[Records from a data collection]
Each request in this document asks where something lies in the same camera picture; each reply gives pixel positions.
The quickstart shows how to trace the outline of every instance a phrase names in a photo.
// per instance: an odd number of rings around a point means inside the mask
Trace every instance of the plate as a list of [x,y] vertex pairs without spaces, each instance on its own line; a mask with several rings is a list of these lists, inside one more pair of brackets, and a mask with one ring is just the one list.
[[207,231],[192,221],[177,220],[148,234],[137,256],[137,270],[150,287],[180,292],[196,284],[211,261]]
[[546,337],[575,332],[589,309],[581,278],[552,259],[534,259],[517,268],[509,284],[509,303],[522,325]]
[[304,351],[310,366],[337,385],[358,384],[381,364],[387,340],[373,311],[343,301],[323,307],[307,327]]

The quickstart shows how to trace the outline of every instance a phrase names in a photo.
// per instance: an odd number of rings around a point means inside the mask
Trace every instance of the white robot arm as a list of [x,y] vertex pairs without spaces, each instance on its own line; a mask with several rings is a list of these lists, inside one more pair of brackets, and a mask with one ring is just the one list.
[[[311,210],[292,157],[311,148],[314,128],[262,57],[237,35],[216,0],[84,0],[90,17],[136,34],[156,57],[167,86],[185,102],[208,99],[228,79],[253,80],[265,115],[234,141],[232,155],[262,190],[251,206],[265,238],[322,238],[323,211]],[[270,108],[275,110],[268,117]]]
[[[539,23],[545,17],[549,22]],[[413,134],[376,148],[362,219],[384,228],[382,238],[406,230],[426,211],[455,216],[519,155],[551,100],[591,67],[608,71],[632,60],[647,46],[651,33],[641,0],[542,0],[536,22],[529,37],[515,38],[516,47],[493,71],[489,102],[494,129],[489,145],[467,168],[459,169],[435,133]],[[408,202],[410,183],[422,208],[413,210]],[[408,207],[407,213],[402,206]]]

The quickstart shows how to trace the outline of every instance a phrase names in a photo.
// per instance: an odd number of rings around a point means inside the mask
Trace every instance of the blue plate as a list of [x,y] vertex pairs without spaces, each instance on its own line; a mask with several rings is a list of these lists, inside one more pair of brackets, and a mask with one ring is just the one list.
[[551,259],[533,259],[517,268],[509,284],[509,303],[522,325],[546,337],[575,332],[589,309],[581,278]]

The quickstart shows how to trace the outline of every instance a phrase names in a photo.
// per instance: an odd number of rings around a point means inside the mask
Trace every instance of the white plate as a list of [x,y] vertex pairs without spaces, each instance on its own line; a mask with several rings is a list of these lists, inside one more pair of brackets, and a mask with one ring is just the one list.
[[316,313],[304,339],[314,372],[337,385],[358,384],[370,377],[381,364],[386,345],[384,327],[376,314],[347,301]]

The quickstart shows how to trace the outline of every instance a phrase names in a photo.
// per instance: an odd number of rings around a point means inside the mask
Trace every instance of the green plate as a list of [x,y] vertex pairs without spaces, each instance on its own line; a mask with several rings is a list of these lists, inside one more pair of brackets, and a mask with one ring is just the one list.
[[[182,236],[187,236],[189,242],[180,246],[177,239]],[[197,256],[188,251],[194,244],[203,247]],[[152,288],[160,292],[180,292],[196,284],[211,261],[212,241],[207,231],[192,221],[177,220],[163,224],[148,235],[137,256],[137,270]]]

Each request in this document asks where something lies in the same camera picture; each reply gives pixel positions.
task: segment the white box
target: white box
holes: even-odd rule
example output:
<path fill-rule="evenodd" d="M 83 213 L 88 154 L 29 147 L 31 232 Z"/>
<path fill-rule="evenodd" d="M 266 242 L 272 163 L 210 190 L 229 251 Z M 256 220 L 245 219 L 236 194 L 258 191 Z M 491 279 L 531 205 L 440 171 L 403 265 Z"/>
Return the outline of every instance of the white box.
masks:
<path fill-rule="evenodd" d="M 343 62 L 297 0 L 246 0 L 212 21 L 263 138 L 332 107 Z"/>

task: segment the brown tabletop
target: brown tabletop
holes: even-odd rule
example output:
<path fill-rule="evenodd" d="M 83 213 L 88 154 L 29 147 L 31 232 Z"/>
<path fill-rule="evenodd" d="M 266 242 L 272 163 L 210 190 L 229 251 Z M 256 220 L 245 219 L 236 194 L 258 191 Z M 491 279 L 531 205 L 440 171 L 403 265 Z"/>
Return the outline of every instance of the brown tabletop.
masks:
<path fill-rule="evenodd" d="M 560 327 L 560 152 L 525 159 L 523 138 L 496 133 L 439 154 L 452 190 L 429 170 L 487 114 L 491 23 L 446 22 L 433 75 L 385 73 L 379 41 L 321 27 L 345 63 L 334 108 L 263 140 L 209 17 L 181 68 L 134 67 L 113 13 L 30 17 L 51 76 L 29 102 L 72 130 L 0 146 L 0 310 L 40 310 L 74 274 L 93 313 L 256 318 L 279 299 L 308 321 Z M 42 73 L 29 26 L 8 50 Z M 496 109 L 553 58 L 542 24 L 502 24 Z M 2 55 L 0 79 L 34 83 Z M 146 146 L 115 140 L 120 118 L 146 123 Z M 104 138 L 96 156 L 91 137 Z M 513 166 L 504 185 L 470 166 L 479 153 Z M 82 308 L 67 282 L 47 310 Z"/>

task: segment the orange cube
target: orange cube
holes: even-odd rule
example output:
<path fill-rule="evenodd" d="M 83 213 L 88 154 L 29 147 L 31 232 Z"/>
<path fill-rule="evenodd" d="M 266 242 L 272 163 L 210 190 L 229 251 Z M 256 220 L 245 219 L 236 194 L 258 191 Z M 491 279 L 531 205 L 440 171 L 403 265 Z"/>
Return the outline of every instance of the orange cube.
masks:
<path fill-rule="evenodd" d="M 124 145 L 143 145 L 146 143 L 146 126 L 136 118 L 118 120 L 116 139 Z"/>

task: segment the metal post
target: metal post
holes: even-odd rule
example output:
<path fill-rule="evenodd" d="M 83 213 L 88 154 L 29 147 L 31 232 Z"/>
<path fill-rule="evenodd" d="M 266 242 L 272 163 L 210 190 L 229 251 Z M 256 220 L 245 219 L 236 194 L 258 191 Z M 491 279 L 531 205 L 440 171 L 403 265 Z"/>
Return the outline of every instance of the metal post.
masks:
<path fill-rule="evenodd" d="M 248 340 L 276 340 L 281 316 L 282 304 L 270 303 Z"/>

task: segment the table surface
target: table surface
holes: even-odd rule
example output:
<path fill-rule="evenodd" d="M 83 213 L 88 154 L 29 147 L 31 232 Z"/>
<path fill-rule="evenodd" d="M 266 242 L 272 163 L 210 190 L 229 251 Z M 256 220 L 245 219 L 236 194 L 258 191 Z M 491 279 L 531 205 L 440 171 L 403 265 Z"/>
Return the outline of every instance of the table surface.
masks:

### Goal of the exercise
Reproduce the full set of entries above exactly, without dropping a line.

### Response
Each request in this document asks where something lies in the same camera picture; each reply gives pixel positions.
The quickstart shows how to trace the outline of every instance a phrase names in a photo.
// per instance: an odd number of rings around a point means inside the mask
Trace every instance of the plate as a list of [x,y] vertex pairs without spaces, each instance on its own line; a mask with several rings is a list of these lists, inside one more pair of brackets, and a mask with one ring is just the one list.
[[207,231],[192,221],[177,220],[148,234],[137,256],[137,270],[150,287],[180,292],[196,284],[211,261]]
[[546,337],[575,332],[589,309],[581,278],[552,259],[534,259],[517,268],[509,284],[509,303],[522,325]]
[[304,351],[310,366],[337,385],[358,384],[381,364],[387,340],[373,311],[343,301],[323,307],[307,327]]

The quickstart shows how to trace the outline of every instance a phrase names in a photo.
// per instance: an odd number of rings around a point means inside the mask
Trace every instance of the white robot arm as a list of [x,y] vertex pairs without spaces, each instance on its own line; a mask with several rings is a list of these lists, inside one more pair of brackets, and a mask with one ring is just the one list.
[[[311,210],[292,157],[311,148],[314,128],[262,57],[237,35],[216,0],[84,0],[90,17],[136,34],[156,57],[167,86],[185,102],[208,99],[228,79],[253,80],[265,115],[234,141],[232,155],[262,190],[251,206],[265,238],[322,238],[323,211]],[[270,108],[275,110],[268,117]]]
[[[539,23],[545,17],[549,22]],[[413,134],[376,148],[362,219],[384,228],[382,238],[406,230],[426,211],[455,216],[519,155],[551,100],[591,67],[608,71],[632,60],[647,46],[651,33],[641,0],[542,0],[536,22],[529,37],[515,38],[516,47],[493,71],[489,102],[494,129],[489,145],[467,168],[459,169],[435,133]],[[408,202],[410,183],[422,208],[413,210]],[[408,207],[407,213],[402,206]]]

The quickstart shows how to trace the outline of every instance a phrase names in a photo.
// per instance: an odd number of rings around a point means inside the mask
Trace every instance of the blue plate as a list of [x,y] vertex pairs without spaces, each instance on its own line; a mask with several rings is a list of these lists, inside one more pair of brackets, and a mask with one ring is just the one list.
[[551,259],[533,259],[517,268],[509,284],[509,303],[522,325],[546,337],[575,332],[589,309],[581,278]]

The quickstart shows how to trace the outline of every instance a phrase names in a photo.
// per instance: an odd number of rings around a point means inside the mask
Trace every instance of the white plate as a list of [x,y] vertex pairs without spaces, each instance on its own line; a mask with several rings is a list of these lists, inside one more pair of brackets, and a mask with one ring is just the one list.
[[316,313],[304,339],[314,372],[337,385],[358,384],[370,377],[381,364],[386,345],[384,327],[376,314],[347,301]]

The quickstart shows how to trace the outline of every instance a phrase names in a photo.
// per instance: an odd number of rings around a point means inside the mask
Trace every instance of the green plate as a list of [x,y] vertex pairs without spaces, each instance on its own line; a mask with several rings is a list of these lists, inside one more pair of brackets, and a mask with one ring is just the one list.
[[[182,236],[187,236],[189,242],[180,246],[177,239]],[[197,256],[188,251],[194,244],[203,247]],[[152,288],[160,292],[180,292],[196,284],[211,261],[212,241],[207,231],[192,221],[177,220],[163,224],[148,235],[137,256],[137,270]]]

Each request in this document asks where something lies in the same camera picture; each reply gives pixel positions.
task: segment the white box
target: white box
holes: even-odd rule
example output:
<path fill-rule="evenodd" d="M 83 213 L 88 154 L 29 147 L 31 232 Z"/>
<path fill-rule="evenodd" d="M 266 242 L 272 163 L 210 190 L 229 251 Z M 256 220 L 245 219 L 236 194 L 258 191 Z M 491 279 L 531 205 L 440 171 L 403 265 Z"/>
Return the outline of every instance of the white box.
masks:
<path fill-rule="evenodd" d="M 343 62 L 297 0 L 246 0 L 212 21 L 263 138 L 332 107 Z"/>

task: segment the brown tabletop
target: brown tabletop
holes: even-odd rule
example output:
<path fill-rule="evenodd" d="M 83 213 L 88 154 L 29 147 L 31 232 Z"/>
<path fill-rule="evenodd" d="M 266 242 L 272 163 L 210 190 L 229 251 Z M 256 220 L 245 219 L 236 194 L 258 191 Z M 491 279 L 531 205 L 440 171 L 403 265 Z"/>
Return the outline of every instance of the brown tabletop.
masks:
<path fill-rule="evenodd" d="M 560 327 L 560 152 L 525 159 L 523 138 L 496 133 L 439 154 L 452 190 L 429 170 L 487 114 L 491 23 L 446 22 L 433 75 L 385 73 L 379 41 L 321 27 L 345 63 L 334 108 L 263 140 L 209 17 L 181 68 L 134 67 L 113 13 L 30 17 L 51 76 L 29 102 L 72 130 L 0 146 L 0 310 L 40 310 L 74 274 L 93 313 L 256 318 L 279 299 L 308 321 Z M 42 73 L 29 26 L 8 50 Z M 496 109 L 553 58 L 542 24 L 502 24 Z M 2 55 L 0 79 L 34 83 Z M 146 146 L 115 140 L 120 118 L 146 123 Z M 104 138 L 96 156 L 91 137 Z M 513 166 L 504 185 L 470 166 L 479 153 Z M 82 308 L 67 282 L 47 310 Z"/>

task: segment the orange cube
target: orange cube
holes: even-odd rule
example output:
<path fill-rule="evenodd" d="M 83 213 L 88 154 L 29 147 L 31 232 Z"/>
<path fill-rule="evenodd" d="M 266 242 L 272 163 L 210 190 L 229 251 Z M 256 220 L 245 219 L 236 194 L 258 191 Z M 491 279 L 531 205 L 440 171 L 403 265 Z"/>
Return the outline of every instance of the orange cube.
masks:
<path fill-rule="evenodd" d="M 124 145 L 143 145 L 146 143 L 146 126 L 136 118 L 118 120 L 116 139 Z"/>

task: segment the metal post
target: metal post
holes: even-odd rule
example output:
<path fill-rule="evenodd" d="M 83 213 L 88 154 L 29 147 L 31 232 Z"/>
<path fill-rule="evenodd" d="M 266 242 L 272 163 L 210 190 L 229 251 Z M 256 220 L 245 219 L 236 194 L 258 191 Z M 491 279 L 531 205 L 440 171 L 403 265 Z"/>
Return the outline of every instance of the metal post.
masks:
<path fill-rule="evenodd" d="M 248 340 L 276 340 L 281 316 L 282 304 L 270 303 Z"/>

task: segment the table surface
target: table surface
holes: even-odd rule
example output:
<path fill-rule="evenodd" d="M 83 213 L 88 154 L 29 147 L 31 232 Z"/>
<path fill-rule="evenodd" d="M 266 242 L 272 163 L 210 190 L 229 251 Z M 256 220 L 245 219 L 236 194 L 258 191 Z M 491 279 L 531 205 L 440 171 L 403 265 Z"/>
Return the outline of every instance of the table surface.
masks:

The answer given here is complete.